Fluorescein isothiocyanate
| 5-FITC | 6-FITC |
- Names: Other names FITC 5-Isomer: Fluorescein 5-isothiocyanate; Fluorescein isothiocyanate isomer I; 5-FITC; FITC-I; 6-Isomer: Fluorescein 6-isothiocyanate; Fluorescein isothiocyanate isomer II; 6-FITC; FITC-II;

Identifiers
- CAS Number: 27072-45-3 (mixture); 3326-32-7 (5-isomer); 18861-78-4 (6-isomer);
- 3D model (JSmol): Interactive image; Interactive image;
- ChEBI: CHEBI:37928;
- ChemSpider: 17686 (5-isomer); 2043359 (6-isomer);
- ECHA InfoCard: 100.043.810
- MeSH: Fluorescein+isothiocyanate
- PubChem CID: 131730176 (mix); 18730 (5-isomer); 2762652 (6-isomer);
- UNII: 7BUU93N0HM; I223NX31W9 (5-isomer); 360X6ZS9ZB (6-isomer);
- CompTox Dashboard (EPA): DTXSID4049408 ;

Properties
- Chemical formula: C_{21}H_{11}NO_{5}S
- Molar mass: 389.38 g·mol^{−1}
- Density: 1.542 g/mL

= Fluorescein isothiocyanate =

Fluorescein isothiocyanate (FITC) is a derivative of fluorescein used in wide-ranging applications including flow cytometry. First described in 1942, FITC is the original fluorescein molecule functionalized with an isothiocyanate reactive group (−N=C=S), replacing a hydrogen atom on the bottom ring of the structure. It is typically available as a mixture of isomers, fluorescein 5-isothiocyanate (5-FITC) and fluorescein 6-isothiocyanate (6-FITC). FITC is reactive towards nucleophiles including amine and sulfhydryl groups on proteins. It was synthesized by Robert Seiwald and Joseph Burckhalter in 1958.
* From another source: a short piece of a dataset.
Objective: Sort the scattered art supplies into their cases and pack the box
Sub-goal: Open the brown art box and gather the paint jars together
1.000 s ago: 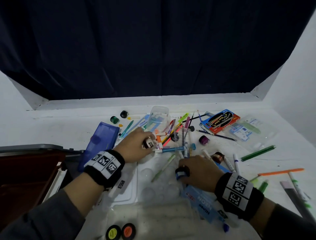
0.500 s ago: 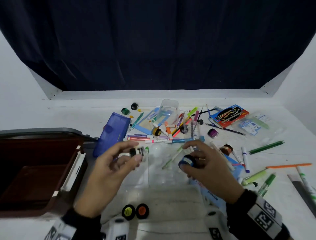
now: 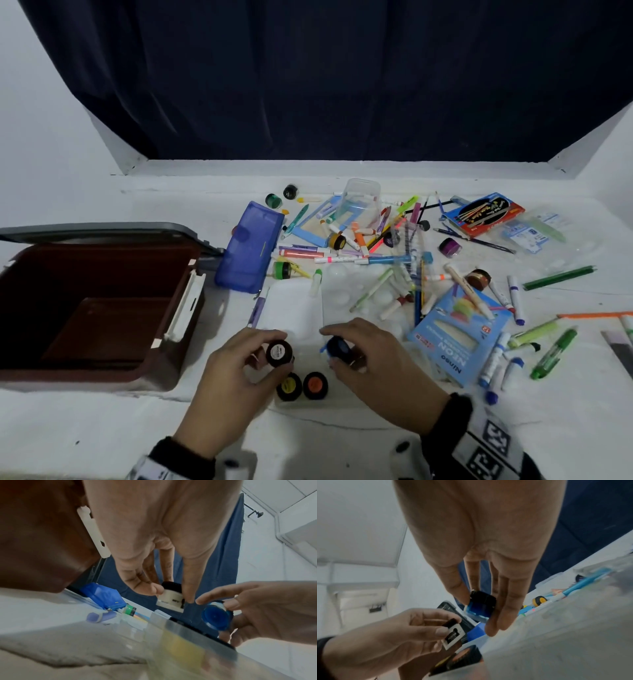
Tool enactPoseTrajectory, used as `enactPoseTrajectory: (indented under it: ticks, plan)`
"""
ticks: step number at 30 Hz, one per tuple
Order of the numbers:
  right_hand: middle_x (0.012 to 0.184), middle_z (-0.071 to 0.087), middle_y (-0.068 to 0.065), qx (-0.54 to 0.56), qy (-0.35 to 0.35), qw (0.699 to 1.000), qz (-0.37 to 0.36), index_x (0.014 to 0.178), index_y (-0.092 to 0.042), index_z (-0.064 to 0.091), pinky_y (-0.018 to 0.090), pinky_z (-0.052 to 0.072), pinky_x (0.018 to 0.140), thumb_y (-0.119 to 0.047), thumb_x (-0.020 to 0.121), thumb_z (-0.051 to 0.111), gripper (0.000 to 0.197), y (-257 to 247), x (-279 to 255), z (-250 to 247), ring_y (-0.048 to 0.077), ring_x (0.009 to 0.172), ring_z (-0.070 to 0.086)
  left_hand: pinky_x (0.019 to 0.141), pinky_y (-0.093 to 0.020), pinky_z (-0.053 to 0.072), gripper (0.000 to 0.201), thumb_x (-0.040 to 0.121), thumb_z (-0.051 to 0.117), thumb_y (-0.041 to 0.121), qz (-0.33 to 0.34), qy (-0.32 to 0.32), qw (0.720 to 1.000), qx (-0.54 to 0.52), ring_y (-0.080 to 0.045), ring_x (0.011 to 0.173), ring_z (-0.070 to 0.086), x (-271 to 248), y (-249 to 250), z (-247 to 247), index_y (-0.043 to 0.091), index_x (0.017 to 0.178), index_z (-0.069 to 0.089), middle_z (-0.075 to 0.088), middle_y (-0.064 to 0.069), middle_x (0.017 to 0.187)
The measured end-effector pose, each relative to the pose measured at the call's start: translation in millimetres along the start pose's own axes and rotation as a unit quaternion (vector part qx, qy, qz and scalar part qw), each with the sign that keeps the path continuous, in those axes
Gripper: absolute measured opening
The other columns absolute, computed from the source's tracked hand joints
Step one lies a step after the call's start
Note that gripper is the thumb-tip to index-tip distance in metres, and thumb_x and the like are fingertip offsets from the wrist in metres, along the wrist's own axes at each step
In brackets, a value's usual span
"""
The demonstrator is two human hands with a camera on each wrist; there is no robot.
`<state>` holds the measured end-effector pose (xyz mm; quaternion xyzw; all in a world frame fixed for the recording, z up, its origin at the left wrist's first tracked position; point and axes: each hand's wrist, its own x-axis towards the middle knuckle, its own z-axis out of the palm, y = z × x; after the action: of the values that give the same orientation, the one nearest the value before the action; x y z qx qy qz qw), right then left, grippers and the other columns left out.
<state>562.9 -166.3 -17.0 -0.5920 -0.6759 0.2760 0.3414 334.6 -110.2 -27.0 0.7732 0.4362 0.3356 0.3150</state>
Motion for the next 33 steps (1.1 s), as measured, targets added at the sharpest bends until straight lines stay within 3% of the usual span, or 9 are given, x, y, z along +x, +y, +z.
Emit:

A succinimidyl-ester functional group attached to the fluorescein core, creating "NHS-fluorescein", forms another common amine reactive derivative that has much greater specificity toward primary amines in the presence of other nucleophiles.

FITC has excitation and emission spectrum peak wavelengths of approximately 495 nm and 519 nm, giving it a green color. Like most fluorochromes, it is prone to photobleaching. Due to the problem of photobleaching, derivatives of fluorescein such as Alexa 488 and DyLight 488 have been tailored for various chemical and biological applications where greater photostability, higher fluorescence intensity, or different attachment groups are needed. In addition, some experiments make use of FITC's propensity for photobleaching in order to measure proteins' lateral mobility in membranes, through the technique of fluorescence recovery after photobleaching.